Si dibatte in queste ore degli accertamenti sul pagamento dei ticket. L’occasione è propizia per fare chiarezza. «L'azienda ha messo in atto il recupero dei ticket del Pronto soccorso dovuti per le prestazioni di bassa complessità (il classico codice bianco) che spesso vengono evasi - ammette il manager della sanità -. Su questo anche Corte dei conti e Guardia di finanza hanno acceso un faro. Abbiamo cercato comunque di venire incontro ai morosi, con un avviso bonario che prevede il pagamento della somma dovuta senza ulteriori sanzioni». Poi ci sono le esenzioni: «e qui la cosa è più grave, perché alcuni hanno fatto dichiarazioni non veritiere, attribuendosi esenzioni improprie e non possiamo non procedere al recupero, come previsto da Corte dei conti e ministeri, perché si configurerebbe anche una responsabilità diretta da parte dei funzionai e dirigenti dell’azienda. In ogni caso non partiamo direttamente dalle cartelle esattoriali ma da un avviso bonario che, se pagato nei termini previsti, non comporterà sanzioni».
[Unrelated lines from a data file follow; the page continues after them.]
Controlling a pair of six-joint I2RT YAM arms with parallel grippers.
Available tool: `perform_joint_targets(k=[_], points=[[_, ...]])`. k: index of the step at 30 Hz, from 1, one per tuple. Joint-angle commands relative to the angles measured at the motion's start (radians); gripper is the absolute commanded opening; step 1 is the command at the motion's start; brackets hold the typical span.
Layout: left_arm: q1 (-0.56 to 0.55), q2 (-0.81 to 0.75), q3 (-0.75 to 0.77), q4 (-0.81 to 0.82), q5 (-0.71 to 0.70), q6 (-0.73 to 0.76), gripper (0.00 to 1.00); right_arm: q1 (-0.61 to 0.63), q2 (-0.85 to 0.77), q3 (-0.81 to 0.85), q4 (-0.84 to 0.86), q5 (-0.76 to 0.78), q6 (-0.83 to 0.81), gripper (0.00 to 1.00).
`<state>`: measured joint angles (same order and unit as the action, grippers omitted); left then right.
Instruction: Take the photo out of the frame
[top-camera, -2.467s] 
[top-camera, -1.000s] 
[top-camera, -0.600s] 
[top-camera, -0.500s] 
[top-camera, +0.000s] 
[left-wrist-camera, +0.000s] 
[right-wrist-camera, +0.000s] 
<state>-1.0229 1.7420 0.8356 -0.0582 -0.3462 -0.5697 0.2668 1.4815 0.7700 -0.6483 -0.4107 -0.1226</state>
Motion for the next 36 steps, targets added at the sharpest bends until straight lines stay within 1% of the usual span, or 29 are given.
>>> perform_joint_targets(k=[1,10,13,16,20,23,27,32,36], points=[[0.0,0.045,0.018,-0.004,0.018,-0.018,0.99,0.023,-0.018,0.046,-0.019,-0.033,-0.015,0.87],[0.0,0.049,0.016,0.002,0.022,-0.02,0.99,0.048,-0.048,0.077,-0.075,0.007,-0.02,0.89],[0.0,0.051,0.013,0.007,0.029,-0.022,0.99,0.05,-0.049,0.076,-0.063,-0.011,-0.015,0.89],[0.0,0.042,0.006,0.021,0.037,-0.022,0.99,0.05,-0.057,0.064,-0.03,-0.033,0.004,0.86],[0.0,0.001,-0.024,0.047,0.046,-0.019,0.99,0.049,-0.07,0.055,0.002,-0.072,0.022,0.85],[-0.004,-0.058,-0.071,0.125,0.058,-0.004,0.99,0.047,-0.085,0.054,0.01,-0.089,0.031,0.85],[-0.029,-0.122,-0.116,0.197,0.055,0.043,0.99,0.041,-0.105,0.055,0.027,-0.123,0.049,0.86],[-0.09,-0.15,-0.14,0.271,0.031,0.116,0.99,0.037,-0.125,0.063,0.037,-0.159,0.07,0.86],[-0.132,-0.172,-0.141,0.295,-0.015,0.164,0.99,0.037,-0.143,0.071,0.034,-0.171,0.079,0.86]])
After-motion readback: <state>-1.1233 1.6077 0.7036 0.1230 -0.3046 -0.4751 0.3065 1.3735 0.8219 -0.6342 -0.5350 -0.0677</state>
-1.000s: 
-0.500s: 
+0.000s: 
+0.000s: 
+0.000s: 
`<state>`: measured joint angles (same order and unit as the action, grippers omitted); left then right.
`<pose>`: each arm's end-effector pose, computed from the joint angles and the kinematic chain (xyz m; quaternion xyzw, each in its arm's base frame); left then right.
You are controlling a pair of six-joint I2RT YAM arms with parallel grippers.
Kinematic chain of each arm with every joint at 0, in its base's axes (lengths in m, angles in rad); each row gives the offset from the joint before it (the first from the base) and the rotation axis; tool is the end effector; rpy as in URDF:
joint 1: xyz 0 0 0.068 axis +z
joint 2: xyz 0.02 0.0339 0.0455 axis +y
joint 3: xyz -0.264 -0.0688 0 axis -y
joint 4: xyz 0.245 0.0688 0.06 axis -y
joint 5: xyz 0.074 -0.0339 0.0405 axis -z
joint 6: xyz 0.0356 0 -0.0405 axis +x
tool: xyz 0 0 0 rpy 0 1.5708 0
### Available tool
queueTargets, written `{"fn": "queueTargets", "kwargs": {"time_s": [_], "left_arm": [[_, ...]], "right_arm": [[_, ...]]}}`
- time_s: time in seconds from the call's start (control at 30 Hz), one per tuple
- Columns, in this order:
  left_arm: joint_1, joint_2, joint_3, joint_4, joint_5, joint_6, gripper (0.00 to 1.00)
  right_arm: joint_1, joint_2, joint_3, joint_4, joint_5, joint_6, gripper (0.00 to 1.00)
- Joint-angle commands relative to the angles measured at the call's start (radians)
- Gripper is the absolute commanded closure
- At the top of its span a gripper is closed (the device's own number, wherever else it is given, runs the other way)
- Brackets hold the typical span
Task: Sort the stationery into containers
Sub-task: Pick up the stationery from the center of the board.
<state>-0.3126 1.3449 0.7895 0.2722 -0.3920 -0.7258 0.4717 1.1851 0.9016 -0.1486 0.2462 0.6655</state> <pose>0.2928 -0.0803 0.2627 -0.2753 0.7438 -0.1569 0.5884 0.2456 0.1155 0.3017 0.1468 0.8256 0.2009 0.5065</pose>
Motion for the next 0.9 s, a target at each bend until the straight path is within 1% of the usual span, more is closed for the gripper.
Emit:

Ecco le prestazioni aggiuntive

Altra novità è l’accordo raggiunto con i sindacati sul regolamento delle prestazioni aggiuntive. «Quando io dimostro che non c'è la possibilità di avere il medico perché lo devo ancora reclutare; quando c'è il concorso in atto; quando il professionista non è stato ancora contrattualizzato e io non riesco a garantire la pianta organica prevista per un'unità operativa, allora posso ricorrere alla prestazione aggiuntiva in modo automatico, senza che nessuno la possa contestare. Quindi abbiamo creato un regolamento proprio per creare questo automatismo che rappresenta un significativo passo in avanti. Tutto ciò discende naturalmente dalla corretta definizione del piano del fabbisogno».

Cosa non è riuscito a fare Sestito

Domanda classica: qual è il suo rammarico maggiore? «Sicuramente avrei voluto completare la pianta organica con tutte le assunzioni necessarie - afferma -. E poi vedere al 100 per cento le case di comunità: per me quello è stato un obiettivo prioritario. Siamo stati bravi a completarle e adesso ci tengo davvero, anche a distanza, a vederle operative perché la casa di comunità diventerà la vera sfida per l'azienda territoriale nella gestione delle prestazioni sul territorio, senza ricorrere all’Hub. I presupposti ci sono tutti e so che il mio successore le porterà a regime».

Il rapporto con i sindaci

La risposta alla domanda sul contesto territoriale parte da un esempio. «Se la conferenza dei sindaci il 17 agosto era a questo tavolo a decidere sul canile, anche litigando e discutendo animatamente; se quando si riunisce lo stesso organismo in plenaria tutti i sindaci sono presenti, allora vuol dire che qui ci sono persone che ci tengono. Ho sempre lavorato in aziende sanitarie, principalmente nel Lazio, perché da 30 anni vivo a Roma, ma devo dire che la partecipazione dei Comuni e dei sindaci che ho visto qui non l’ho riscontrata altrove. Questo è un punto di forza e penso sia una componente che l'azienda deve preservare».

Vibo nel cuore

E allora cose le mancherà di più di Vibo? «A Vibo lascio il cuore», afferma Sestito, e mentre lo dice anche gli occhi si fanno lucidi. «Sono innamorato di Vibo, di questa azienda e dei miei collaboratori. E le assicuro che adesso è veramente dura doverli salutare…».